Work instructions
The entries below contain a stretch that opens with the line containing "(61, 66) to (18, 13): 3.38" and closes with the line containing "Position (271, 16)"; set down that stretch exactly, both ends included, and nothing else.

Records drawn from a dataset
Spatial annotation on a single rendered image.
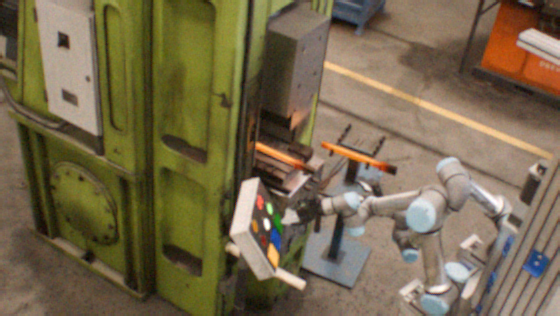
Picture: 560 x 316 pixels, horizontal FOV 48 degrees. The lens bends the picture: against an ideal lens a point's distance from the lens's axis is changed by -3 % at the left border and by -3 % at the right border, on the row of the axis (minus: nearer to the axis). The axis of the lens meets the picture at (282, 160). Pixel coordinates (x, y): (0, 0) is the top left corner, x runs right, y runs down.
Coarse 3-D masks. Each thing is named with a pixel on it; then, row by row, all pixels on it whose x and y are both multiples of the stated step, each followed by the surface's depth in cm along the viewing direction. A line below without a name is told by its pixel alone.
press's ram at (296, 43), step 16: (288, 16) 282; (304, 16) 284; (320, 16) 285; (272, 32) 270; (288, 32) 269; (304, 32) 271; (320, 32) 283; (272, 48) 274; (288, 48) 270; (304, 48) 276; (320, 48) 291; (272, 64) 279; (288, 64) 274; (304, 64) 282; (320, 64) 299; (272, 80) 283; (288, 80) 278; (304, 80) 289; (272, 96) 288; (288, 96) 283; (304, 96) 297; (288, 112) 288
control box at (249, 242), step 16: (240, 192) 277; (256, 192) 274; (240, 208) 268; (256, 208) 269; (272, 208) 286; (240, 224) 259; (256, 224) 264; (272, 224) 281; (240, 240) 258; (256, 240) 260; (256, 256) 262; (256, 272) 268; (272, 272) 267
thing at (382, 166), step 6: (324, 144) 352; (330, 144) 353; (336, 150) 350; (342, 150) 349; (348, 150) 350; (348, 156) 348; (354, 156) 347; (360, 156) 347; (372, 162) 344; (378, 162) 344; (384, 162) 343; (378, 168) 343; (384, 168) 343; (390, 168) 341; (396, 168) 340
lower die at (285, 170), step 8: (264, 144) 335; (272, 144) 336; (256, 152) 330; (264, 152) 329; (280, 152) 332; (288, 152) 332; (256, 160) 326; (264, 160) 325; (272, 160) 326; (280, 160) 325; (272, 168) 322; (280, 168) 321; (288, 168) 322; (280, 176) 318; (288, 176) 321; (280, 184) 320
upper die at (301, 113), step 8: (312, 96) 307; (304, 104) 301; (264, 112) 302; (272, 112) 299; (296, 112) 296; (304, 112) 305; (272, 120) 302; (280, 120) 299; (288, 120) 296; (296, 120) 301; (288, 128) 299
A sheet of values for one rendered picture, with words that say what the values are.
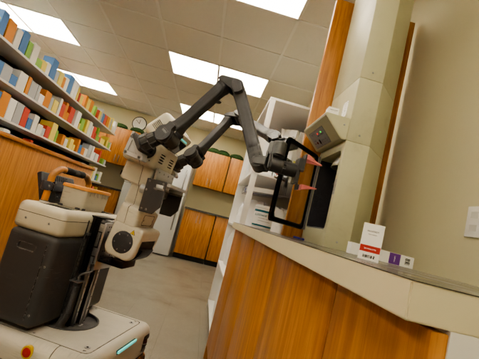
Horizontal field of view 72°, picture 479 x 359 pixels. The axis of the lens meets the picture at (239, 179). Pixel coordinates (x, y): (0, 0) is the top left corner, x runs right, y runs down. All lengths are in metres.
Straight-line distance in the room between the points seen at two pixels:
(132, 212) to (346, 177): 0.99
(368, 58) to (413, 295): 1.40
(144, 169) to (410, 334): 1.44
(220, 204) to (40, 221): 5.48
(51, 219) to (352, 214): 1.30
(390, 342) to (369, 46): 1.43
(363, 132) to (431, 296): 1.22
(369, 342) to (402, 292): 0.12
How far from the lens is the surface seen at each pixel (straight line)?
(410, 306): 0.38
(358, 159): 1.52
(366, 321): 0.50
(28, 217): 1.73
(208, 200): 6.92
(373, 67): 1.68
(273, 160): 1.28
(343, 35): 2.15
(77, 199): 1.80
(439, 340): 0.41
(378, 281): 0.43
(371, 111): 1.60
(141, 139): 1.52
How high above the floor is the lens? 0.95
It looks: 7 degrees up
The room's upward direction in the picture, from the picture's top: 14 degrees clockwise
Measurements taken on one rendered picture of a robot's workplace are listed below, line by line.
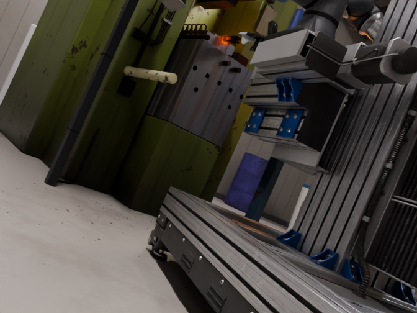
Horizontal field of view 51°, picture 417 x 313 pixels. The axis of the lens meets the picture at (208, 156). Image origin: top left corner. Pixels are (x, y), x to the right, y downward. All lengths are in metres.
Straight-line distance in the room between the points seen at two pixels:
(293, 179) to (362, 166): 5.69
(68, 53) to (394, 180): 1.94
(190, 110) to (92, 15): 0.83
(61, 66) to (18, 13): 3.38
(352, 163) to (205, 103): 1.18
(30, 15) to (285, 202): 4.36
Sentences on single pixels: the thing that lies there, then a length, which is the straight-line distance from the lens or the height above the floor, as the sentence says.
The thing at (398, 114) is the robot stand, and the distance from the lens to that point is 1.20.
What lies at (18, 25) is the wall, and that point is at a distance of 5.94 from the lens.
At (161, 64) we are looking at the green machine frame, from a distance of 2.35.
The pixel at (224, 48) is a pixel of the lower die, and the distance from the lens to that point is 2.39.
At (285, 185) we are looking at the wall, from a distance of 6.83.
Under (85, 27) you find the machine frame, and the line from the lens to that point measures 2.65.
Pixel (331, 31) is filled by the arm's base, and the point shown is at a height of 0.87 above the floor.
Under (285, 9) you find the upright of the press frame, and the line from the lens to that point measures 2.87.
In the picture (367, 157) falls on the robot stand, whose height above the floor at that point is 0.53.
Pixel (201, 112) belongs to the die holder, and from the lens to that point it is 2.27.
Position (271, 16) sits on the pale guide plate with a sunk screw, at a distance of 2.76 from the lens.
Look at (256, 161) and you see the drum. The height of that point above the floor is 0.68.
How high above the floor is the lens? 0.33
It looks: 1 degrees up
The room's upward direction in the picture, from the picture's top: 24 degrees clockwise
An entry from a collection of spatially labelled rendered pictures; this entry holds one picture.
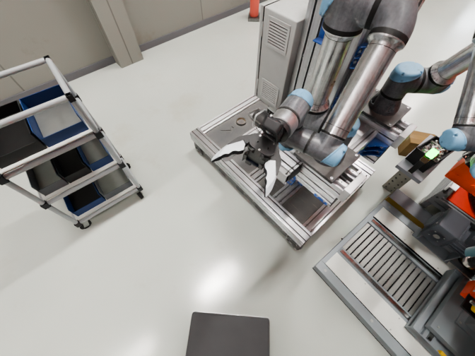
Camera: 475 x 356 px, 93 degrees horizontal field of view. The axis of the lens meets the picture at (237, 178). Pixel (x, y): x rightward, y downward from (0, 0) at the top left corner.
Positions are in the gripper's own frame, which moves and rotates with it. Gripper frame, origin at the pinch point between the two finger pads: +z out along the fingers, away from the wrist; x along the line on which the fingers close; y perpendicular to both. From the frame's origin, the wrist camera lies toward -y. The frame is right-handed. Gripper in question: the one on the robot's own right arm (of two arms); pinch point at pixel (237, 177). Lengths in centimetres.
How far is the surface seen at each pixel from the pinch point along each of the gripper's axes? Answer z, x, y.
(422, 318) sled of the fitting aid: -36, -117, 94
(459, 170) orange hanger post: -106, -86, 52
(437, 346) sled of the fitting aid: -27, -126, 93
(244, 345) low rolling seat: 30, -36, 85
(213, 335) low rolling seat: 35, -22, 87
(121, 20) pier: -134, 232, 110
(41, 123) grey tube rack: 8, 114, 61
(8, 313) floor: 103, 88, 137
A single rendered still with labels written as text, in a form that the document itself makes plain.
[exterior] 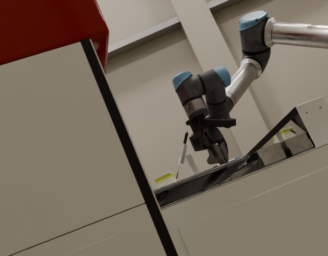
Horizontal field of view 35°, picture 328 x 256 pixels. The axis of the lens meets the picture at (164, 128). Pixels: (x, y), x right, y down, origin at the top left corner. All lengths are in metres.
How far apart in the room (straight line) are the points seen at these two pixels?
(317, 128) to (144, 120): 3.55
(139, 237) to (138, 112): 3.97
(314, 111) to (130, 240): 0.73
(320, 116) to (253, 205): 0.37
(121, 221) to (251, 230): 0.39
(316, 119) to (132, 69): 3.73
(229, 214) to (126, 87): 3.86
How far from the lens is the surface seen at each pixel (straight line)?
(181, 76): 1.80
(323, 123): 1.58
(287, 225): 1.39
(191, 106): 1.77
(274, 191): 1.40
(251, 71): 2.08
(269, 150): 1.69
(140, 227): 1.10
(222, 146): 1.76
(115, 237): 1.09
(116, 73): 5.19
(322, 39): 2.00
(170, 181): 2.10
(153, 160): 4.91
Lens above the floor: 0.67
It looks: 15 degrees up
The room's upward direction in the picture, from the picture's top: 23 degrees counter-clockwise
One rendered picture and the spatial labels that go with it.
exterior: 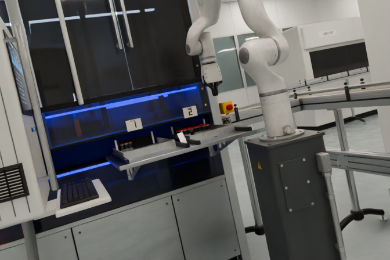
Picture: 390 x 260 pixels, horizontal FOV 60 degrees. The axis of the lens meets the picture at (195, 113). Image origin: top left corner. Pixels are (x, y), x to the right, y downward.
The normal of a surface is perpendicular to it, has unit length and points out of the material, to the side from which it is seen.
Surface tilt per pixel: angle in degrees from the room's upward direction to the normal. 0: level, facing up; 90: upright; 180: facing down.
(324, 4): 90
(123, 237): 90
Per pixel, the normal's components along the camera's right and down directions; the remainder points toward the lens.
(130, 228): 0.37, -0.03
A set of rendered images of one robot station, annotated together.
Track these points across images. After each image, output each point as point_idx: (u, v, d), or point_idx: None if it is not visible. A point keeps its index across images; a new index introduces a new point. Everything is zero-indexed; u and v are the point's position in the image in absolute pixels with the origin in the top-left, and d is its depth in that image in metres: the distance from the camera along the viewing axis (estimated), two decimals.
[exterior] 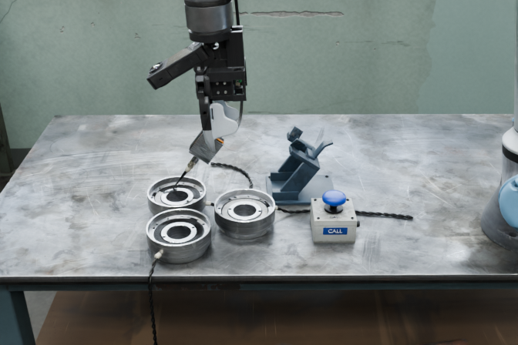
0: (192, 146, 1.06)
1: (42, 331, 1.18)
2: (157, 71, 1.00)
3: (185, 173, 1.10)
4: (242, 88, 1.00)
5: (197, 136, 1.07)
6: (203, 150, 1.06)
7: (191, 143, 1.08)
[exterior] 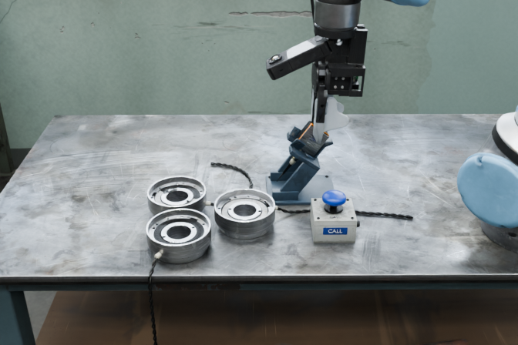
0: (299, 139, 1.10)
1: (42, 331, 1.18)
2: (278, 62, 1.03)
3: (290, 166, 1.13)
4: (358, 84, 1.04)
5: (303, 129, 1.11)
6: (309, 143, 1.10)
7: (295, 137, 1.12)
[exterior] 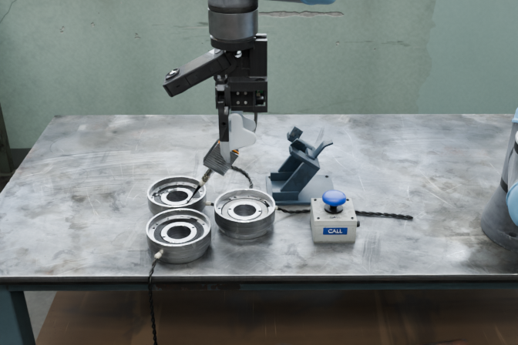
0: (206, 159, 1.02)
1: (42, 331, 1.18)
2: (175, 78, 0.95)
3: (199, 187, 1.05)
4: (264, 98, 0.95)
5: (211, 148, 1.02)
6: (217, 162, 1.02)
7: (204, 156, 1.04)
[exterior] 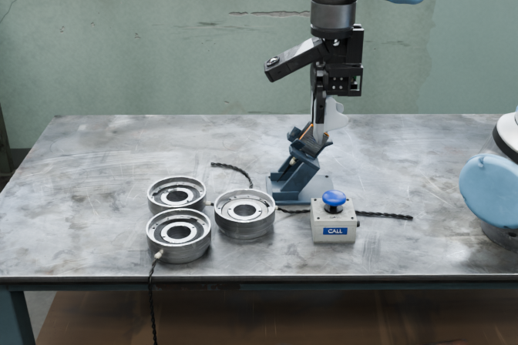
0: (299, 140, 1.10)
1: (42, 331, 1.18)
2: (276, 64, 1.03)
3: (290, 166, 1.13)
4: (357, 84, 1.04)
5: (303, 130, 1.11)
6: (309, 143, 1.10)
7: (295, 138, 1.12)
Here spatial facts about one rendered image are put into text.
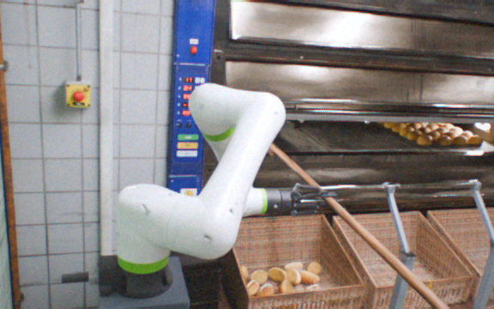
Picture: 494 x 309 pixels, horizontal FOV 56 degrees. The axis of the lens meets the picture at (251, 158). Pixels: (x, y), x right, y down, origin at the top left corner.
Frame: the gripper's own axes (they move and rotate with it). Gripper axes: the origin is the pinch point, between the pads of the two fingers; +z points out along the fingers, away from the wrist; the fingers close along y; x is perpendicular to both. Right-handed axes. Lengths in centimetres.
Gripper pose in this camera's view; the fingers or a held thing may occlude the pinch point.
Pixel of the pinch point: (327, 199)
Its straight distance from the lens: 181.9
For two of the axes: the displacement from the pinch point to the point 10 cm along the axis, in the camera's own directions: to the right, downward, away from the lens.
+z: 9.5, 0.0, 3.2
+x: 3.0, 3.4, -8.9
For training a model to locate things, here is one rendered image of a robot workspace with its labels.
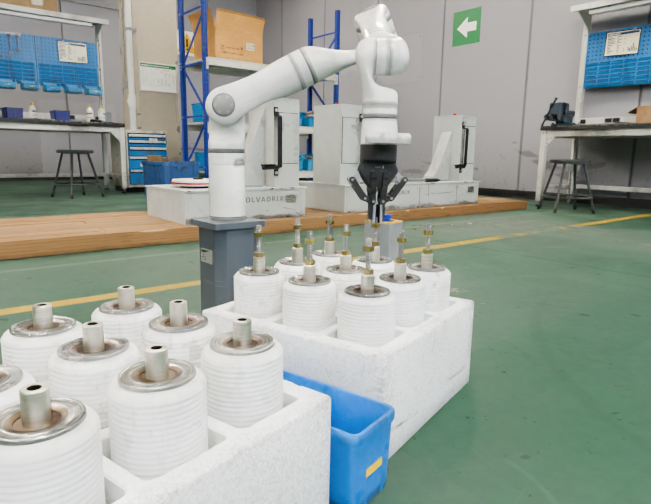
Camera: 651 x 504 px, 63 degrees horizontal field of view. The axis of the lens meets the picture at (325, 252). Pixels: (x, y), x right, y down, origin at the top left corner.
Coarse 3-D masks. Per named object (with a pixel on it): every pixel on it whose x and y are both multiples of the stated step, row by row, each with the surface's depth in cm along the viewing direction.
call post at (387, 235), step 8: (368, 224) 129; (384, 224) 126; (392, 224) 127; (400, 224) 130; (368, 232) 129; (384, 232) 126; (392, 232) 127; (384, 240) 127; (392, 240) 127; (384, 248) 127; (392, 248) 128; (392, 256) 128
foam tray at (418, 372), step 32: (224, 320) 97; (256, 320) 94; (448, 320) 98; (288, 352) 89; (320, 352) 85; (352, 352) 81; (384, 352) 80; (416, 352) 88; (448, 352) 100; (352, 384) 82; (384, 384) 79; (416, 384) 89; (448, 384) 102; (416, 416) 91
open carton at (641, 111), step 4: (636, 108) 468; (640, 108) 462; (644, 108) 459; (648, 108) 455; (628, 112) 472; (632, 112) 474; (636, 112) 476; (640, 112) 462; (644, 112) 459; (648, 112) 456; (636, 116) 466; (640, 116) 462; (644, 116) 459; (648, 116) 456; (636, 120) 466; (640, 120) 463; (644, 120) 459; (648, 120) 456
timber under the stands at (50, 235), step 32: (0, 224) 279; (32, 224) 282; (64, 224) 283; (96, 224) 285; (128, 224) 286; (160, 224) 288; (288, 224) 320; (320, 224) 336; (352, 224) 353; (0, 256) 228; (32, 256) 235
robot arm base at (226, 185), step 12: (216, 156) 132; (228, 156) 132; (240, 156) 134; (216, 168) 132; (228, 168) 132; (240, 168) 134; (216, 180) 133; (228, 180) 133; (240, 180) 135; (216, 192) 133; (228, 192) 133; (240, 192) 135; (216, 204) 134; (228, 204) 134; (240, 204) 136; (216, 216) 135; (228, 216) 134; (240, 216) 136
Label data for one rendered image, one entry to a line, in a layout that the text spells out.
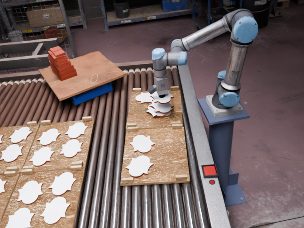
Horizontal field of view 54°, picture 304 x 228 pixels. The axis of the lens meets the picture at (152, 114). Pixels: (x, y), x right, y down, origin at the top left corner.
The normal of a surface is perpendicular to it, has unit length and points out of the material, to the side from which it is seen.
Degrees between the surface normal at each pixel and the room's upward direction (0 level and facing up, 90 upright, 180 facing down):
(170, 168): 0
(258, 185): 0
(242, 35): 83
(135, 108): 0
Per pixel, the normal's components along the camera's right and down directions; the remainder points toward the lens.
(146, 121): -0.09, -0.78
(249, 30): -0.08, 0.52
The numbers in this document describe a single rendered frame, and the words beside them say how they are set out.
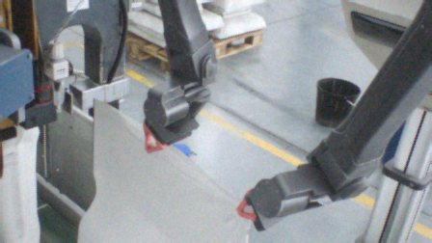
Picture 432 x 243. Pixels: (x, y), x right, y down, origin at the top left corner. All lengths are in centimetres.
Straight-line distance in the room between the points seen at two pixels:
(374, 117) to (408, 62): 10
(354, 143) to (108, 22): 75
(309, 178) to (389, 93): 22
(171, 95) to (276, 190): 27
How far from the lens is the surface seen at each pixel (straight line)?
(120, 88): 138
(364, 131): 69
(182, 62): 94
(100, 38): 129
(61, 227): 197
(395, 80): 61
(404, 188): 143
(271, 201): 77
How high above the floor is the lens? 164
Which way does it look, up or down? 28 degrees down
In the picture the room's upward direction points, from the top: 8 degrees clockwise
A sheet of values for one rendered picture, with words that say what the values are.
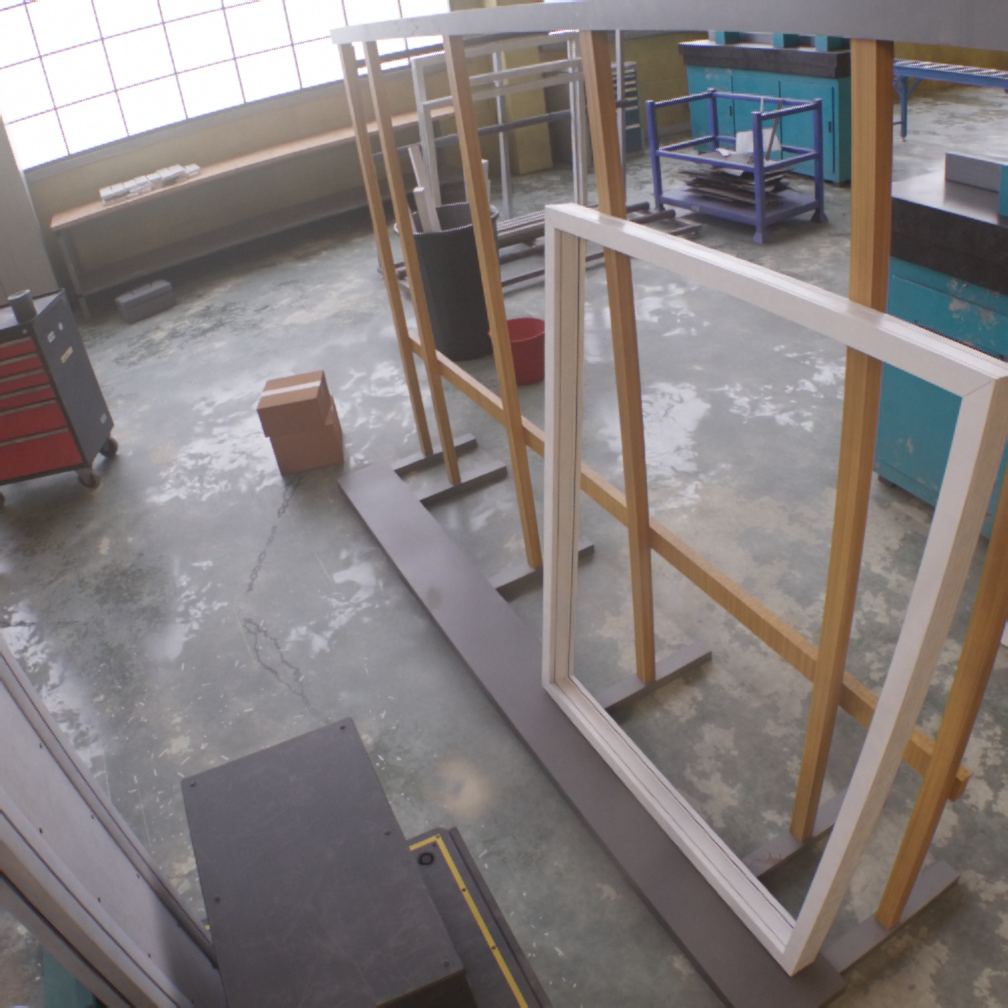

Written response
(61, 66) to (18, 13): 3.38
(352, 163) to (205, 103): 1.18
(30, 15) to (285, 202): 4.36
Sentences on single pixels: the thing that lies there, then a length, which is the straight-line distance from the lens or the height above the floor, as the sentence says.
The thing at (398, 114) is the robot stand, and the distance from the lens to that point is 1.20.
What lies at (18, 25) is the wall, and that point is at a distance of 5.94 from the lens.
At (161, 64) we are looking at the green machine frame, from a distance of 2.35.
The pixel at (224, 48) is a pixel of the lower die, and the distance from the lens to that point is 2.39.
At (285, 185) we are looking at the wall, from a distance of 6.83.
Under (85, 27) you find the machine frame, and the line from the lens to that point measures 2.65.
Pixel (331, 31) is filled by the arm's base, and the point shown is at a height of 0.87 above the floor.
Under (285, 9) you find the upright of the press frame, and the line from the lens to that point measures 2.87.
In the picture (367, 157) falls on the robot stand, whose height above the floor at that point is 0.53.
Pixel (201, 112) belongs to the die holder, and from the lens to that point it is 2.27.
Position (271, 16) sits on the pale guide plate with a sunk screw, at a distance of 2.76 from the lens.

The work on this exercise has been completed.